Well, not all the time.
Maybe that's why so many people, in America at least, don't expect a marriage to last a lifetime. The shortest marriage here in America seems to have lasted 55 hours (Britney Spears/Jason Allen Alexander) (ChaCha, Shortest Celebrity Marriages, About.com:Weddings)
I remember hearing, several years ago, about a couple who had a fight minutes after the ceremony, and split up then: but haven't been able to track that one down for specifics. It could be the 90 minute special quoted by Cha Cha, presumably from the "Guinness Book of Records."
Most marriages in this country last well over a week, though.
Marriage: A Lifetime CommitmentThe Catholic Church teaches that marriage is for life. I've written about this before - check out the "Related posts," below.
Making a marriage work is, well, work.
Happily, there's help for people who want to make the effort.
Like For Your Marriage, an initiative of the United States Conference of Catholic Bishops. They've got "Celebrating Valentine's Day" on the website's home page today:
"This year, Feb. 14th brings double reason to celebrate, as World Marriage Day coincides with Valentine's Day. In addition, National Marriage Week is observed from Feb. 7-14.Then there's a link to "Celebrate Valentine's Day/World Marriage Day." From there, there are quite a few resources, including a "Marriage Quiz." ("Try these fun, non-scientific quizzes to open lines of communication about important issues.")1
Looking for ways to celebrate your own marriage?
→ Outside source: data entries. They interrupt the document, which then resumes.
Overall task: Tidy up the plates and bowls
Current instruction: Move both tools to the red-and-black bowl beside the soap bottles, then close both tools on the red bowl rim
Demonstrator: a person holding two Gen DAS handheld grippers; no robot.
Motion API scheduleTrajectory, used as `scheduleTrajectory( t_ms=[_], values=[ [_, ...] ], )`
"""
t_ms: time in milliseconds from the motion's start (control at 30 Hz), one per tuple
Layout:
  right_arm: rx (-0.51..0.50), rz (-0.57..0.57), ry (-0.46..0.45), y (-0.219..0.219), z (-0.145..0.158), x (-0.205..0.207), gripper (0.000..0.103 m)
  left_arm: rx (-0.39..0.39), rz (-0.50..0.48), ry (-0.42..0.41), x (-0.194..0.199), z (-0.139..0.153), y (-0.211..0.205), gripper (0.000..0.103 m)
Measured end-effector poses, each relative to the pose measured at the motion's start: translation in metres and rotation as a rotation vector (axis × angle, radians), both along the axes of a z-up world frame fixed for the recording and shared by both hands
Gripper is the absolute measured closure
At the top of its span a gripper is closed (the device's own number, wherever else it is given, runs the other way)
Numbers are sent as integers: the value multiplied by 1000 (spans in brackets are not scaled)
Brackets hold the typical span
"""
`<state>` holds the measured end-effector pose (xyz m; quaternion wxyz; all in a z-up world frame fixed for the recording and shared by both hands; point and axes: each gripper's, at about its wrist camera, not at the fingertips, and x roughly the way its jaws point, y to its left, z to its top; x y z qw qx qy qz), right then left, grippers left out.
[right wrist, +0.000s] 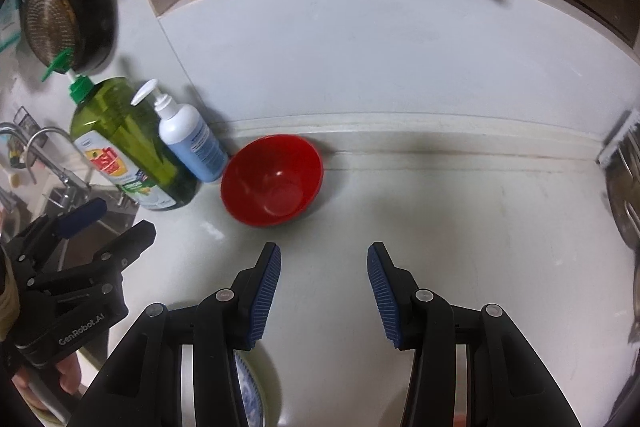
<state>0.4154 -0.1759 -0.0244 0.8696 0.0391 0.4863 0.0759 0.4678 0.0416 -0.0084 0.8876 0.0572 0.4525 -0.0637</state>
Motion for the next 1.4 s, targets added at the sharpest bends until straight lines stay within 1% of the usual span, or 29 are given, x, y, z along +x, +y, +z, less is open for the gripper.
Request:
scheduleTrajectory(
  t_ms=[133,267,433,600,733,833,933,1000,1200,1267,1333,1400],
  values=[
    [8,8,20,0,-9,22,57,15,14,-14,13,-9,-1,31],
    [12,7,44,0,-22,41,57,12,12,0,29,-21,-1,31],
    [41,9,81,1,-39,63,57,28,3,14,45,-34,-8,32],
    [48,8,103,2,-52,79,57,41,5,45,58,-49,-13,37],
    [59,10,123,6,-65,91,58,49,13,51,69,-59,-14,41],
    [66,11,144,7,-74,97,65,38,19,66,77,-66,-16,47],
    [79,6,167,6,-82,103,66,34,17,85,83,-73,-19,53],
    [86,6,181,7,-88,107,72,32,13,95,88,-78,-20,57],
    [105,9,210,8,-98,114,84,17,-12,136,98,-88,-31,74],
    [112,9,214,7,-100,115,87,3,-26,148,99,-90,-33,83],
    [114,12,217,8,-101,116,88,-3,-28,154,98,-91,-36,84],
    [109,9,218,8,-101,116,90,-1,-21,149,99,-92,-36,88]
  ],
)
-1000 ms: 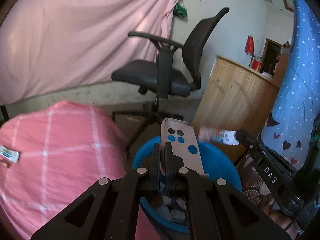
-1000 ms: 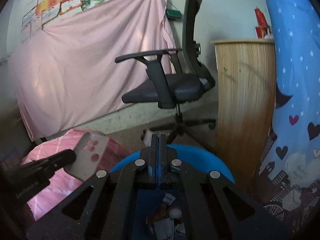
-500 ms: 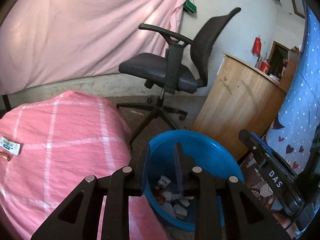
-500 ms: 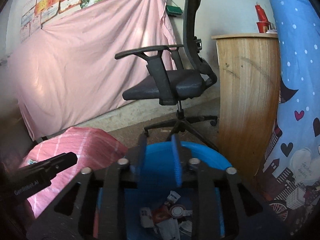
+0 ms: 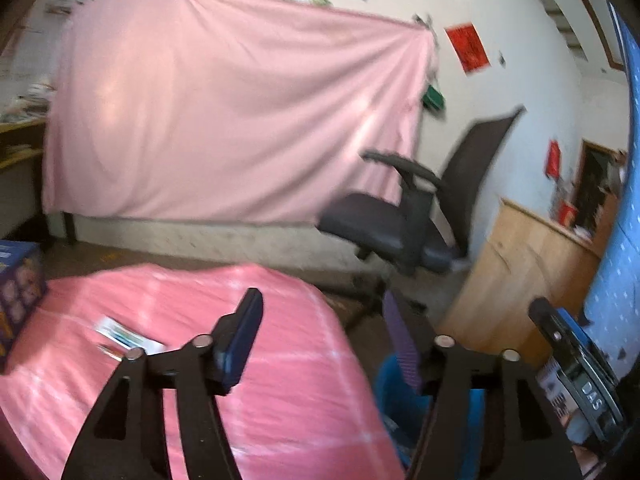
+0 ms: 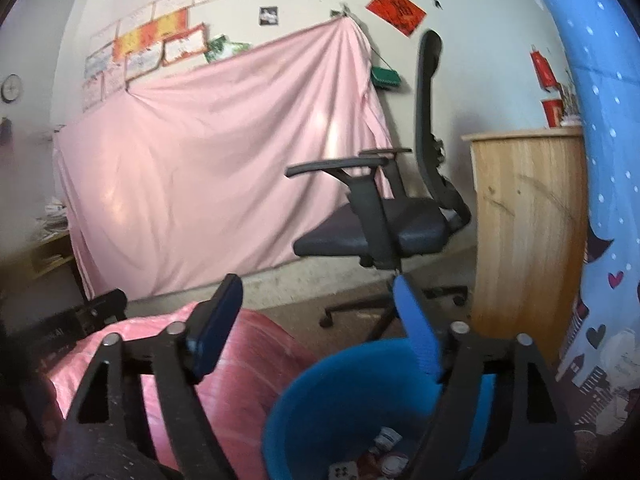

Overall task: Collect trash
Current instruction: 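Move both tools back over the table toward the orange battery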

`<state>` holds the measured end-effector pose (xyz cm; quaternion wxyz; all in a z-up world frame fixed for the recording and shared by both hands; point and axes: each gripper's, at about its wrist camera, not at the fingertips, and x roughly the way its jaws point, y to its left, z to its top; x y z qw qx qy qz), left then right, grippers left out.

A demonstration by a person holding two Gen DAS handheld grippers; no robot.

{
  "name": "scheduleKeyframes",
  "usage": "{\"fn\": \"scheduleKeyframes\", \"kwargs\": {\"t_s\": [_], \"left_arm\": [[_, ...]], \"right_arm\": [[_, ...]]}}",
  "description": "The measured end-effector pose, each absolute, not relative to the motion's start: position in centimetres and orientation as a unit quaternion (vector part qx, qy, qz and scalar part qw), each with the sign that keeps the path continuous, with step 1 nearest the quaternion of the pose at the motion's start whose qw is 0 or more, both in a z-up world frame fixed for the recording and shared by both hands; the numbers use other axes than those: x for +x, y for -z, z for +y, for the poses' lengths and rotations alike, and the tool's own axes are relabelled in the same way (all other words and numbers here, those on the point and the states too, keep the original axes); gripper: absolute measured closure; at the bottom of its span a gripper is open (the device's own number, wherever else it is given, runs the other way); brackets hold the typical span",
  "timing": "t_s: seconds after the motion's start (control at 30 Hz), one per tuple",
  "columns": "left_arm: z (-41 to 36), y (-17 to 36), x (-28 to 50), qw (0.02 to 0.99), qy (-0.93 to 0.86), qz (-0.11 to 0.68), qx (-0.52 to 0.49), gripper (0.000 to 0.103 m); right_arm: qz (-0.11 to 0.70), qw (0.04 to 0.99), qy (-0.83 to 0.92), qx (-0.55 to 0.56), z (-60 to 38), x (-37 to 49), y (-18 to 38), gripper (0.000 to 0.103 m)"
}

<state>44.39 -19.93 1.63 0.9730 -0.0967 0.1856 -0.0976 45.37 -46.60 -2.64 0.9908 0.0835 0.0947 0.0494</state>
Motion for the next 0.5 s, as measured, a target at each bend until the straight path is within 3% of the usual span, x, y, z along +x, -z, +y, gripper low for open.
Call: {"fn": "scheduleKeyframes", "kwargs": {"t_s": [0.13,0.2,0.27,0.5], "left_arm": [[-16.5,-2.1,43.3,0.980,0.060,0.158,-0.101,0.020],[-15.0,-2.2,42.7,0.983,0.047,0.145,-0.103,0.019],[-13.8,-2.0,42.4,0.985,0.032,0.139,-0.097,0.010],[-9.4,-0.9,40.0,0.990,-0.020,0.112,-0.082,0.005]], "right_arm": [[0.076,0.992,-0.073,0.072,-44.3,45.1,2.1,0.000],[0.067,0.992,-0.084,0.071,-43.1,45.1,1.9,0.000],[0.058,0.991,-0.094,0.070,-42.2,45.0,1.8,0.000],[0.043,0.987,-0.144,0.064,-37.7,45.1,1.4,0.000]]}}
Here are some fun--and free--activities that can strengthen your marriage long after Valentine's Day is over...."
I found For Your Marriage on the USCCB website, in a 2008 press release: "For Valentine's, Do Something Special 'For Your Marriage'." Pretty good advice, actually.
- "Marriage, Catholic Beliefs, and This Catholic"
(September 24, 2009)
- "Annulment: Divorce, Catholic Style - NOT!"
(March 27, 2009)
1You may want to take what's in the quiz with a grain or two of salt. One question, for example, under "Are We Intellectually Compatible?," was "I like to read and listen to public radio more than to do physical activity." With the usual Agree/Both/Disagree/Unsure scale.
There's a valid point there - but I got an earful of public radio's "intelligent" content when I was a disk jockey. Although I'll concede that public radio's geared to people on the high side of the 50th percentile, intellectually: it was also of, by and for people with a rather well-defined set of beliefs. And, from what I've heard on it lately, that hasn't changed.
I listen to NPR and MPR these days - but only when they're playing music. The dyed-in-the-wool liberal philosophies I get from their talk shows? I got enough of that in college, and if I ever want a sample I can always read something from The Progressive or the Huffinton Post.
From the point of view of America's dominant culture, that makes me rather unintelligent. I can live with that.